Stored items:
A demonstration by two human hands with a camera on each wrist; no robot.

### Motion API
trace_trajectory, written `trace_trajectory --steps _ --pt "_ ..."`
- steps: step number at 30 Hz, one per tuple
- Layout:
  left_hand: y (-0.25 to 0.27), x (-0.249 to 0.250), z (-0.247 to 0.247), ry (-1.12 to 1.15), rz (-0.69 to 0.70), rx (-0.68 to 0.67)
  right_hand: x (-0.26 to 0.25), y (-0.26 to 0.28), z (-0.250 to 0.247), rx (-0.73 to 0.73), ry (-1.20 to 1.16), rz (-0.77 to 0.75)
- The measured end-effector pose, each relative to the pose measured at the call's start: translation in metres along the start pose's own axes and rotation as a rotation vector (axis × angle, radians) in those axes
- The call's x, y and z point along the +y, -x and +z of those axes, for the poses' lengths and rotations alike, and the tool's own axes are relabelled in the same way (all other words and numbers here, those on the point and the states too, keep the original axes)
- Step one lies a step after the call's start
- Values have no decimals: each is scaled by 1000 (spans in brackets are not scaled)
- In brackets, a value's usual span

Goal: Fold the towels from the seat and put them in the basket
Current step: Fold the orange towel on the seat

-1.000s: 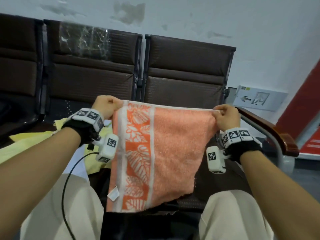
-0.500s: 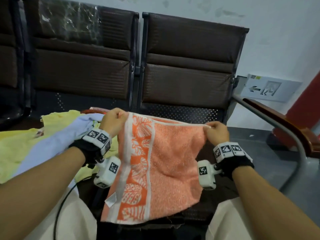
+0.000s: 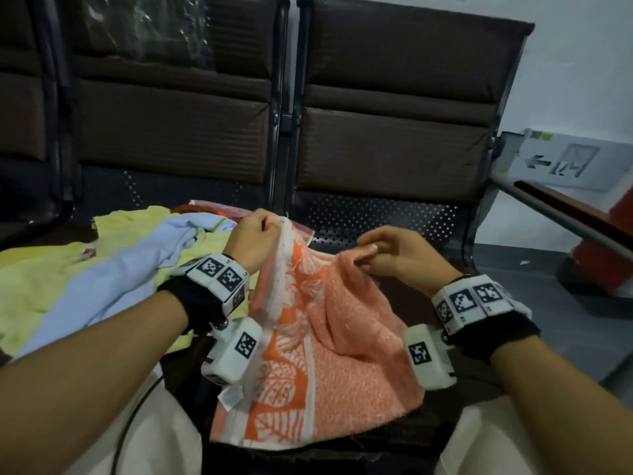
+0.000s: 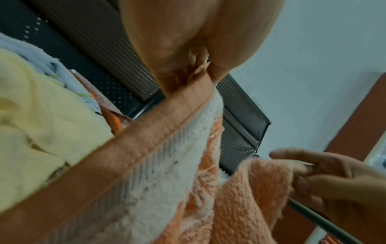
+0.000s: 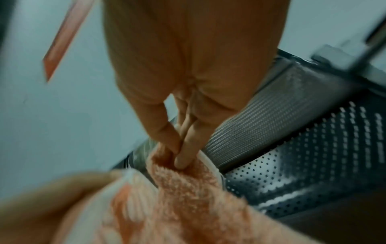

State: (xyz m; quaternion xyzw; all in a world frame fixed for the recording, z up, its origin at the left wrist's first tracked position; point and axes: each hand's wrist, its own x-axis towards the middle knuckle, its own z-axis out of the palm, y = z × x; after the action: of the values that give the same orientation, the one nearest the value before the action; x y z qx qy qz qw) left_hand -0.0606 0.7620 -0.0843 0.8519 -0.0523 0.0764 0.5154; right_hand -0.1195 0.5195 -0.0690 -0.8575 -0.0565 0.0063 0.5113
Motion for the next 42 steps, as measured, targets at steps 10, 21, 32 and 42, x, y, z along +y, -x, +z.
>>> trace_trajectory --steps 10,21,32,42 --pt "21 19 -6 166 193 -86 -36 10 7 95 306 -459" --pt "36 29 -3 222 64 -347 -18 -11 50 151 116 -234" --pt "40 29 -8 146 191 -388 -23 -1 49 38 155 -181" --pt "32 18 -23 -79 390 -216 -22 10 11 -179 1000 -172"
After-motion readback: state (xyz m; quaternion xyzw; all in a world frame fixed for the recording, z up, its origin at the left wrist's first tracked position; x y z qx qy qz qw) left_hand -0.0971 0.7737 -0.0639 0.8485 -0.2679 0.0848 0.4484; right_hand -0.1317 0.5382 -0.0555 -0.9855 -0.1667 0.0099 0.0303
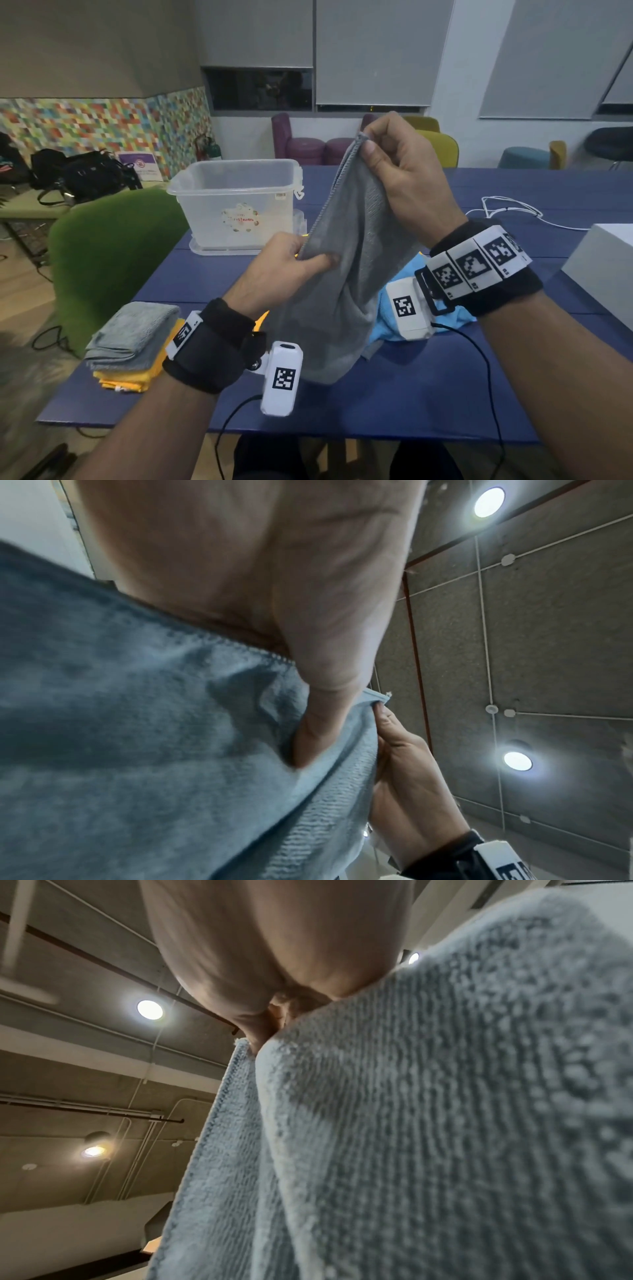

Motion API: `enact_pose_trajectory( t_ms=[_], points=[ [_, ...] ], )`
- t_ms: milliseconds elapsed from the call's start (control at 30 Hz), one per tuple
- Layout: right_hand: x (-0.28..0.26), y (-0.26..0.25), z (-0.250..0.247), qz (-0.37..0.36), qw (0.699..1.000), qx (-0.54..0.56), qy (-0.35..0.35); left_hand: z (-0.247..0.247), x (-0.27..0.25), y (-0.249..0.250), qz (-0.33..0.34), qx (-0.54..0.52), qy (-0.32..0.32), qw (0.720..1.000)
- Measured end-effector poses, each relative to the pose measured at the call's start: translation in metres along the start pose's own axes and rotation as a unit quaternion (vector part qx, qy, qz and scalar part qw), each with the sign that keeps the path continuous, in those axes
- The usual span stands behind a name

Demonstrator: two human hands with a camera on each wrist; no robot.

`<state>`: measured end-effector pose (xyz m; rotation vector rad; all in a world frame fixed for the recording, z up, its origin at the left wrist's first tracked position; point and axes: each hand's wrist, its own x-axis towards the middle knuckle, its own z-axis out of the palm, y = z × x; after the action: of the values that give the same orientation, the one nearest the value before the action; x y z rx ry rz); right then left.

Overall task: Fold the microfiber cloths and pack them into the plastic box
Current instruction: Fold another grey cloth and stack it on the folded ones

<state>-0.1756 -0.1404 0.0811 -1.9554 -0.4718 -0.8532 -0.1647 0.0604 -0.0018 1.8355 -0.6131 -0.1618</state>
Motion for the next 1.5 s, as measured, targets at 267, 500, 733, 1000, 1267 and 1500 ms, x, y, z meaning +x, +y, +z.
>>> enact_pose_trajectory(
  t_ms=[267,500,733,1000,1267,1500],
  points=[
    [-0.003,-0.002,-0.002,-0.005,1.0,0.026,0.002,0.01,-0.007,-0.023,-0.001,0.017,-0.082,0.996],
    [-0.006,0.0,-0.003,-0.015,0.999,0.048,-0.005,0.019,-0.01,-0.043,-0.035,0.043,-0.122,0.991],
    [-0.009,0.013,-0.022,0.003,0.998,0.048,0.037,0.011,-0.021,-0.086,-0.062,0.054,-0.048,0.995],
    [-0.036,0.053,-0.037,0.1,0.986,-0.009,0.131,-0.031,-0.043,-0.115,-0.05,0.054,0.001,0.997],
    [-0.088,0.093,-0.037,0.2,0.967,-0.056,0.147,-0.072,-0.059,-0.097,-0.065,-0.053,0.097,0.992],
    [-0.14,0.116,-0.037,0.315,0.934,-0.121,0.115,-0.088,-0.056,-0.106,-0.071,-0.086,0.133,0.985]
  ],
)
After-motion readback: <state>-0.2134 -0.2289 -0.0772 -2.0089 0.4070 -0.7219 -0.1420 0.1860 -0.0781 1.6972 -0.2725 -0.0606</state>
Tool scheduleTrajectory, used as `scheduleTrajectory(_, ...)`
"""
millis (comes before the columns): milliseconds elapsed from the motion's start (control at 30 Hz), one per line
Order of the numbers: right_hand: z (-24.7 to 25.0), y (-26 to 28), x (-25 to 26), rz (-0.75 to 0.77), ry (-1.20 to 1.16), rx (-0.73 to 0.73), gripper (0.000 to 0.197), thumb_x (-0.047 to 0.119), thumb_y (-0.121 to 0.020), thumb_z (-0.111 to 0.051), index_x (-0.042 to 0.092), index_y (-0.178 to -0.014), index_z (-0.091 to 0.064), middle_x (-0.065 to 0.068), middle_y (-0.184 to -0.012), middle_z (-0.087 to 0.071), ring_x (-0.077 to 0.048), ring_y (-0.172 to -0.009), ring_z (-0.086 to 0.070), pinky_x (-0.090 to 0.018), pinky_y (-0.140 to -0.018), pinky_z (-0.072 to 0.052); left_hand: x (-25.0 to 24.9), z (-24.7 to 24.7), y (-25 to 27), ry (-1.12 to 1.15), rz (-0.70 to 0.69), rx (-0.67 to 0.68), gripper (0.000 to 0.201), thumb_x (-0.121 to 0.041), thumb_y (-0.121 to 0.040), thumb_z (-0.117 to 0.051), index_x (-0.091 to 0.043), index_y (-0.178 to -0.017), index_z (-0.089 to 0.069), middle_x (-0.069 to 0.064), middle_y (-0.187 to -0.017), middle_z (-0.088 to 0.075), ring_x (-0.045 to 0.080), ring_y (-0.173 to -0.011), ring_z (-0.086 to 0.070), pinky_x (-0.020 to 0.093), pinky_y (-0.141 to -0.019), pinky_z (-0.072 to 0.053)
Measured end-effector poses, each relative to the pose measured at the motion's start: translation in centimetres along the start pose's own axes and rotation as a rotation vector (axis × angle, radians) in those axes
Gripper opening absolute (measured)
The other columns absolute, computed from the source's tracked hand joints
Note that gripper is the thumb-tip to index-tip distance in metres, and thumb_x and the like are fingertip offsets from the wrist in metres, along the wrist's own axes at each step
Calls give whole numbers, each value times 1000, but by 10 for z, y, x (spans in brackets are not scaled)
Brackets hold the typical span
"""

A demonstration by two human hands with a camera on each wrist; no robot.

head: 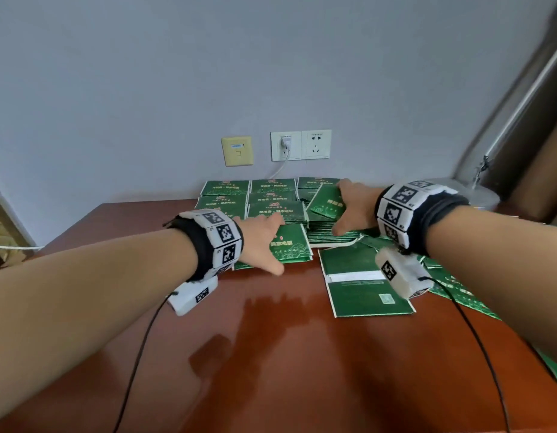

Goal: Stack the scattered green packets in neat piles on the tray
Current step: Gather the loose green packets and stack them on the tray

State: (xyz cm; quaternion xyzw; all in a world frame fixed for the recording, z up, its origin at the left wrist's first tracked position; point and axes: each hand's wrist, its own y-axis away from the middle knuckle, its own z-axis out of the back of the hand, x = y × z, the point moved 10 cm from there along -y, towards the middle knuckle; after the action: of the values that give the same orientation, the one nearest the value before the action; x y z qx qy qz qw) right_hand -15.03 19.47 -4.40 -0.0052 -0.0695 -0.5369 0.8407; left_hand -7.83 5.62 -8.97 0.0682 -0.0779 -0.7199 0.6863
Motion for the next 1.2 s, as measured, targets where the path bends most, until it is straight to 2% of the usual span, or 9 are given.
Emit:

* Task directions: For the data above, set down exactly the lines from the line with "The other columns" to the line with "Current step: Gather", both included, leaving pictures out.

* Solution to this exercise:
The other columns absolute, computed from the source's tracked hand joints
Note that gripper is the thumb-tip to index-tip distance in metres, and thumb_x and the like are fingertip offsets from the wrist in metres, along the wrist's own axes at each step
Calls give whole numbers, each value times 1000, but by 10 for z, y, x (spans in brackets are not scaled)
Brackets hold the typical span
"""

A demonstration by two human hands with a camera on each wrist; no robot.

head: 

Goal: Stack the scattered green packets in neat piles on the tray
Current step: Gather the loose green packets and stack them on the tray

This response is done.